A great part of illusive representation is concerned with creating the illusion of a third dimension by means of light and shade, and it is through the relief thus given to the image that we get the sensual illusion of a third dimension. The intrusion of light and shade into the pictures has always presented serious difficulties to the artist; it has been the enemy of two great organs of artistic expression—linear design and colour; for though, no doubt, colour of a kind is consistent with chiaroscuro, its appeal is of quite different order from that made when we have harmonies of positive flat colour in frank opposition to one another. Colour in a Rembrandt, admirable though it is, does not make the same appeal to the imagination as colour in a stained-glass window. Now if it should turn out that the most vivid and direct appeal that the artist can make to the imagination is through linear design and frank oppositions of colour, the artist may purchase the illusion of third dimensional space at too great a cost. Personally I think he has done so, and that the work of the post impressionists shows conclusively the immense gain to the artist in the suppression or re-interpretation of light and shade. One gain will be obvious at once, namely, that all the relations which make up the unity of the picture are perceived as inhering in the picture surface, whereas with chiaroscuro and atmospheric perspective the illusion created prevents our relating a tone in the extreme distance with one in the near foreground in the same way that we can relate two tones in the same plane.
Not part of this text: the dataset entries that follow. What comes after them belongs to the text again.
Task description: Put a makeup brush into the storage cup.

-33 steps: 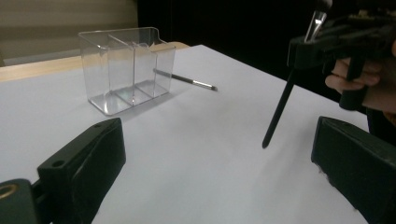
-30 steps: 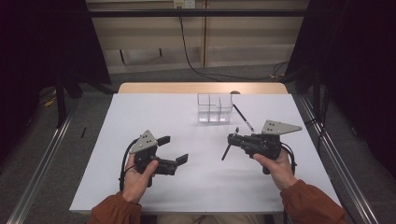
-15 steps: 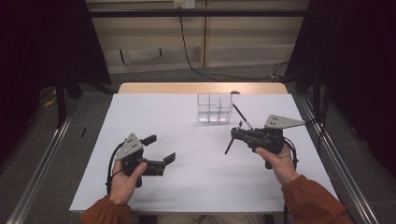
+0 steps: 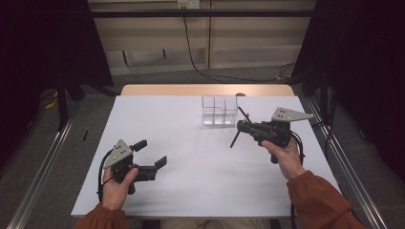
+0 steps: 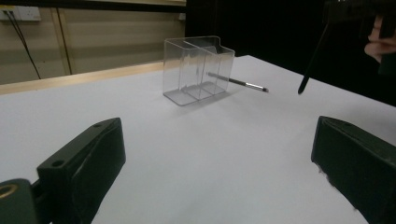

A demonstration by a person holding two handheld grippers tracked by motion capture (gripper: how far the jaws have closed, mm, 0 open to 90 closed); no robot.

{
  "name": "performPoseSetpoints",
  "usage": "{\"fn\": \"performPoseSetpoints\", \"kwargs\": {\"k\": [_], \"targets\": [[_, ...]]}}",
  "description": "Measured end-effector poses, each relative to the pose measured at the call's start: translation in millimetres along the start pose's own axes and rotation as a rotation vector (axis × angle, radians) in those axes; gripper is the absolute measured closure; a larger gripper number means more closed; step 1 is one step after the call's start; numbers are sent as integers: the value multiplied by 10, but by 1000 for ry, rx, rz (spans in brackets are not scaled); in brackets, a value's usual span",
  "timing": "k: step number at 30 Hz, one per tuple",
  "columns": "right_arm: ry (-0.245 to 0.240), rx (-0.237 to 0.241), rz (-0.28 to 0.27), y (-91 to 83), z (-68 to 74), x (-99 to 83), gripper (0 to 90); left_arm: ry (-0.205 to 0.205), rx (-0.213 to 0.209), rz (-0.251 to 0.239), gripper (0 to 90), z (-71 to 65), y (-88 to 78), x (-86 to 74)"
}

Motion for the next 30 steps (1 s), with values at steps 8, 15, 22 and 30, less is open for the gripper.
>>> {"fn": "performPoseSetpoints", "kwargs": {"k": [8,15,22,30], "targets": [[-8,2,-12,71,-73,102,836,3,8,-11,29,13,-43,7],[4,3,-20,199,-105,129,836,6,1,21,29,-15,-2,-88],[-21,-9,-14,312,-190,248,837,1,-1,28,28,-13,-6,-100],[-32,-36,-14,437,-328,379,837,14,0,40,28,-19,0,-115]]}}
Point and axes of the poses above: each handheld gripper's, and its own axes: y roughly forward along the jaws, x roughly out of its top, z roughly to its left, the point moved 7 cm from there along y, roughly forward along the jaws, and after that the axes turned 15 degrees about -y, right-handed, at the moved point
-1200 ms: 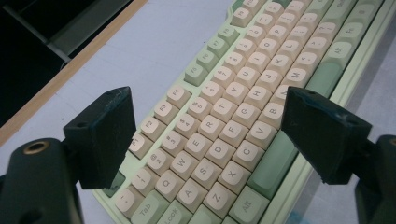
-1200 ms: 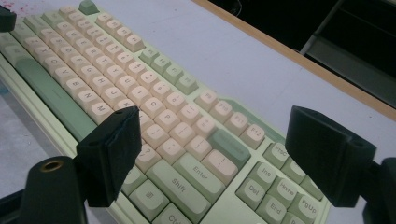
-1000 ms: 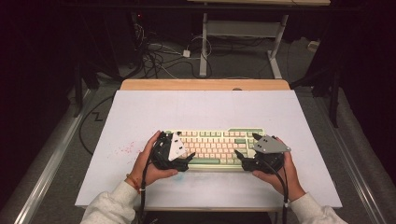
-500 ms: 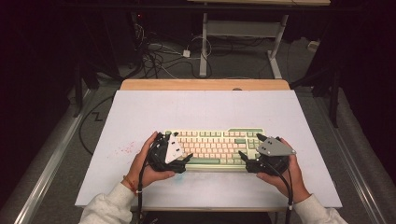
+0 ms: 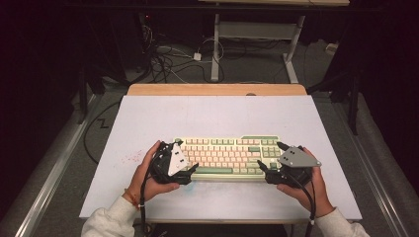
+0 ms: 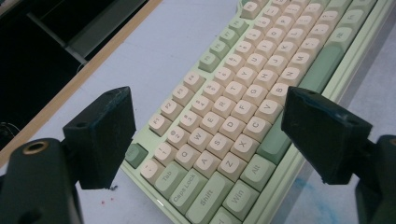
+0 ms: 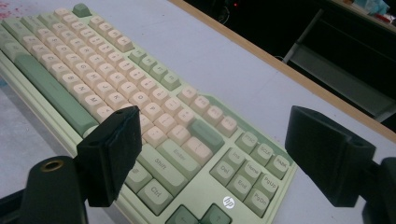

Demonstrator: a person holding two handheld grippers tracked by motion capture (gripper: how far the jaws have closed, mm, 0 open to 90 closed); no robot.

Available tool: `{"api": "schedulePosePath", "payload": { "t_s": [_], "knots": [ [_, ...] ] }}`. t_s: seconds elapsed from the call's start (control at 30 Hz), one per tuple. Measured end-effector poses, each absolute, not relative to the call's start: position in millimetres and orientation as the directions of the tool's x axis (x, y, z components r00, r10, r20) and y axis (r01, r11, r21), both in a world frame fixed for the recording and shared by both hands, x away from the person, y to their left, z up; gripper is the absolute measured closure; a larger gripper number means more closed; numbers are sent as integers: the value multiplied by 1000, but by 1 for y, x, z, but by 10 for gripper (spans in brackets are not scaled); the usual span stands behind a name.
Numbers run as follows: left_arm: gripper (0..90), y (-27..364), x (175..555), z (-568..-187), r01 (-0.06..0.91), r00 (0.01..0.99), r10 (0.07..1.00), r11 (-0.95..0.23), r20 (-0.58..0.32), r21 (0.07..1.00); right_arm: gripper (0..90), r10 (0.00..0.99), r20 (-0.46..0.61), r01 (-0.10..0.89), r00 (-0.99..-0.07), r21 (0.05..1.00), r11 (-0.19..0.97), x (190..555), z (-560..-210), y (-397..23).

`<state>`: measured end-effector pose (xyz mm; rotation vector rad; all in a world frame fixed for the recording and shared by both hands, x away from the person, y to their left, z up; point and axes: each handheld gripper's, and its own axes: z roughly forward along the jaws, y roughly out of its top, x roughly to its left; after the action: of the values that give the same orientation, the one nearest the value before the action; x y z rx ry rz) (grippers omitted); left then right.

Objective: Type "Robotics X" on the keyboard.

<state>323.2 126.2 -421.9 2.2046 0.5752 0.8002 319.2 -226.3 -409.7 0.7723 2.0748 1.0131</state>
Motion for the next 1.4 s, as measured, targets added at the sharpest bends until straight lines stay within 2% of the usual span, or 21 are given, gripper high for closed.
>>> {"api": "schedulePosePath", "payload": {
  "t_s": [0.73, 1.4],
  "knots": [
    [164, 146, 308, -421, 155, 698, 612, -636, 372, 756, 187, 756, -351, 190, -552, 830, 524, 306, -405, -241],
    [164, 173, 298, -433, 198, 670, 643, -638, 372, 744, 186, 775, -361, 207, -518, 827, 523, 298, -408, -259]
  ]
}}
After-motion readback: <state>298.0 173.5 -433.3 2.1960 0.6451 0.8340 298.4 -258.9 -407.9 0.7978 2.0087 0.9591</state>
It follows, therefore, that the pictures gain immensely in decorative unity. This fact has always been more or less present to the minds of artists when the decoration of a given space of wall has been demanded of them; in such cases they have always tended to feel the need for keeping the relations upon the flat surface, and have excused the want of illusion, which was supposed to be necessary for a painting, by making a distinction between decorative painting and painting a picture, a distinction which I believe to be entirely fallacious; a painting of any kind is bound to be decorative, since by decorative we really mean conforming to the principles of artistic unity.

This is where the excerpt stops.